What works with our test() function will work with mo.group() as well, 
and what works with a hard-coded list will work with range:

py> test(*range(1, 10))
First argument: 1
Second argument: 2
All the rest: (3, 4, 5, 6, 7, 8, 9)


There is no need to turn the range() object into a list first.

Iterator unpacking does require an iterable object. You can't iterate 
over integers:

py> for x in 10:
... pass
...
Traceback (most recent call last):
  File "", line 1, in 
TypeError: 'int' object is not iterable

nor can you unpack them:

py> test(*10)
Traceback (most recent call last):
  File "", line 1, in 
TypeError: test() argument after * must be a sequence, not int

Note that the error message is a bit too conservative, in fact 
any iterable is allowed as well as sequences.

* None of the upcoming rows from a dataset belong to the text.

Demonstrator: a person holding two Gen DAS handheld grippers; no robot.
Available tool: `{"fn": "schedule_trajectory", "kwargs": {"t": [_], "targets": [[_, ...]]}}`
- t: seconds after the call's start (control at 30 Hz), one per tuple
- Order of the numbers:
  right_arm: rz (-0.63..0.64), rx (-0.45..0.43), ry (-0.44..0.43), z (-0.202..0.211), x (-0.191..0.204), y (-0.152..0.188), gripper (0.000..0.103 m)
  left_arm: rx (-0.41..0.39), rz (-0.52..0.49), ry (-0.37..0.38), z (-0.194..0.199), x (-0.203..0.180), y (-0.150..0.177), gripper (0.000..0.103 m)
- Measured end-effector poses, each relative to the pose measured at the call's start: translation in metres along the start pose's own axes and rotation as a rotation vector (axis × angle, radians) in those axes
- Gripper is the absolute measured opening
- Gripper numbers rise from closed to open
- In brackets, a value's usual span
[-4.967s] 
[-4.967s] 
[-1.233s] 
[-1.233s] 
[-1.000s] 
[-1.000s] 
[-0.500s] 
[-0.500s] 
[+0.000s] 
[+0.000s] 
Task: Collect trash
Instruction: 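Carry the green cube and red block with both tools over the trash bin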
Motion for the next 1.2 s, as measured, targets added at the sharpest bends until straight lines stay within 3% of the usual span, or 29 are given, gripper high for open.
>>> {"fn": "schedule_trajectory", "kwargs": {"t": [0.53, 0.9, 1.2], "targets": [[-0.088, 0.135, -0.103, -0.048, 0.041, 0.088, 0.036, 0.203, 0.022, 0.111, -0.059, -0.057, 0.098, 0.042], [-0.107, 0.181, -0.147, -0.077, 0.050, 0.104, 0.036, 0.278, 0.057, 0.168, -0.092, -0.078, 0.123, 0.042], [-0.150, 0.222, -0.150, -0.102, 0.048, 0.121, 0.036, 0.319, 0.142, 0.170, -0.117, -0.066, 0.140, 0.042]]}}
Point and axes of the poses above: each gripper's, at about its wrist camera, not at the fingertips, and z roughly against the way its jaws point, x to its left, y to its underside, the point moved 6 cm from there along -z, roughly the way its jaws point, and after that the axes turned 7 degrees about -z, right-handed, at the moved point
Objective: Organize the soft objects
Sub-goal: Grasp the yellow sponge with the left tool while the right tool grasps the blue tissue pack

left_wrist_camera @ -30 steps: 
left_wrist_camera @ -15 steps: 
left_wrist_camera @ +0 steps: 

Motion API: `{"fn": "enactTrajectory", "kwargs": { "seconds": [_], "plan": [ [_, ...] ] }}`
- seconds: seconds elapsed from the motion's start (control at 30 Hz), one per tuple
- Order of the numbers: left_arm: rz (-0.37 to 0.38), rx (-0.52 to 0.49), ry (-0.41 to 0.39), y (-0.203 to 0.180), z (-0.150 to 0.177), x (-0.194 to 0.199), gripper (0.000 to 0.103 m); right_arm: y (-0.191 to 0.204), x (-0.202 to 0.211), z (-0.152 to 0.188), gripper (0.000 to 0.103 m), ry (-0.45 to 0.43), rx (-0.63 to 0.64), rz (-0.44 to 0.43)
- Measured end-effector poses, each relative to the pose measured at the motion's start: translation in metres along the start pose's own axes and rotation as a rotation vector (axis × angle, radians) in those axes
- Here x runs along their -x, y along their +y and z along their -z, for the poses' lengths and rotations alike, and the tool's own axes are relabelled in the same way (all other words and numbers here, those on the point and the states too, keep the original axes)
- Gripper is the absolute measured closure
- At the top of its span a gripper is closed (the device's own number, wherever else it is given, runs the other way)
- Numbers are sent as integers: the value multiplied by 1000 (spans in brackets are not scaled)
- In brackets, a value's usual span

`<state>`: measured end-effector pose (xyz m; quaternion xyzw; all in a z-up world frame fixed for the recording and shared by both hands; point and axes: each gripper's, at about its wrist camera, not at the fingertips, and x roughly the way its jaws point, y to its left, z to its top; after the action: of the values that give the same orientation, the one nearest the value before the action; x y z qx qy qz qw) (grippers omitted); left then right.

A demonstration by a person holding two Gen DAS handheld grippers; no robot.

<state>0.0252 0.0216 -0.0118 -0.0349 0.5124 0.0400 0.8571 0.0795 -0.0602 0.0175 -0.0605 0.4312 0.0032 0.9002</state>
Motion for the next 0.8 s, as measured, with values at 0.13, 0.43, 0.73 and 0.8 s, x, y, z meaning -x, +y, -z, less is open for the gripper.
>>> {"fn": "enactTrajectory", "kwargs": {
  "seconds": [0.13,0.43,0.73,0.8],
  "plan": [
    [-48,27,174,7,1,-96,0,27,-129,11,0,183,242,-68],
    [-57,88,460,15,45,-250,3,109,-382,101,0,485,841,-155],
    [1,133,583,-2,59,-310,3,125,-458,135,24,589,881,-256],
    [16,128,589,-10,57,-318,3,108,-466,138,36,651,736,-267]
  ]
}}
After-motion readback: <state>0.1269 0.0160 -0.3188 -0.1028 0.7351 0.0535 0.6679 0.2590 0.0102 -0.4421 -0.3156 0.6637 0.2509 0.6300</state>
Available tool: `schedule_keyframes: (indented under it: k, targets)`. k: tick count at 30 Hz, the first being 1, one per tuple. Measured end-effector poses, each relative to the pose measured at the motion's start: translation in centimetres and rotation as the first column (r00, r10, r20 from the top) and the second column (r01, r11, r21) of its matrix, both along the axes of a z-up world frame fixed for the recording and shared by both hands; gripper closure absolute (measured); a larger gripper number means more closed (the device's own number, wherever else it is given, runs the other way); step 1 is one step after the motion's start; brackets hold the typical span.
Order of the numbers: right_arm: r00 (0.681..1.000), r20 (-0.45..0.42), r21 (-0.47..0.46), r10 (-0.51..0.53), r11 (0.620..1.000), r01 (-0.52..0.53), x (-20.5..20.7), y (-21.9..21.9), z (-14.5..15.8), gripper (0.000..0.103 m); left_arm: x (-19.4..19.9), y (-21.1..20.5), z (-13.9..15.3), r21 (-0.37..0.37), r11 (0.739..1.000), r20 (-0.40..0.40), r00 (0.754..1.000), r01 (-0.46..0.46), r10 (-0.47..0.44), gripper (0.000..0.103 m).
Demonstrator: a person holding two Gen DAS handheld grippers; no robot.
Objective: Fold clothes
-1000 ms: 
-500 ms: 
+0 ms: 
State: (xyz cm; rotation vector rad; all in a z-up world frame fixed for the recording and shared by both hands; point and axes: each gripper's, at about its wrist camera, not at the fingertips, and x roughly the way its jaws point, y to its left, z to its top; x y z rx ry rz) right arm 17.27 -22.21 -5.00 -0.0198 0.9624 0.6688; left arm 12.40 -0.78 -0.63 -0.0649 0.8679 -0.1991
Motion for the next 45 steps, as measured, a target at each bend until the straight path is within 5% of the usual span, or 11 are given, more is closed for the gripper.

> This works fine, but in the (month... line, I have blah.group(1,2,3,4,5),
> but this is problematic for me. I shouldn't have to use that 1,2,3,4,5
> sequence. I tried to use many alternatives using:  range(5) which doesn't
> work, list(range(5)) which actually lists the numbers in a list, and several
> others. As I read it, the search puts out a tuple. I was hoping to just
> assign the re.search to month, day, time, ap, offset directly. Why wouldn't
> that work? Why won't a range(5) work? I couldn't find a way to get the len
> of blah.

The length of a Match Object is meaningful. What do you mean by the 
length of it?

- the total number of groups in the regular expression?

- the number of groups which actually matched something?

- the total number of characters matched?

- something else?

The idea of the Match Object itself having a length is problematic.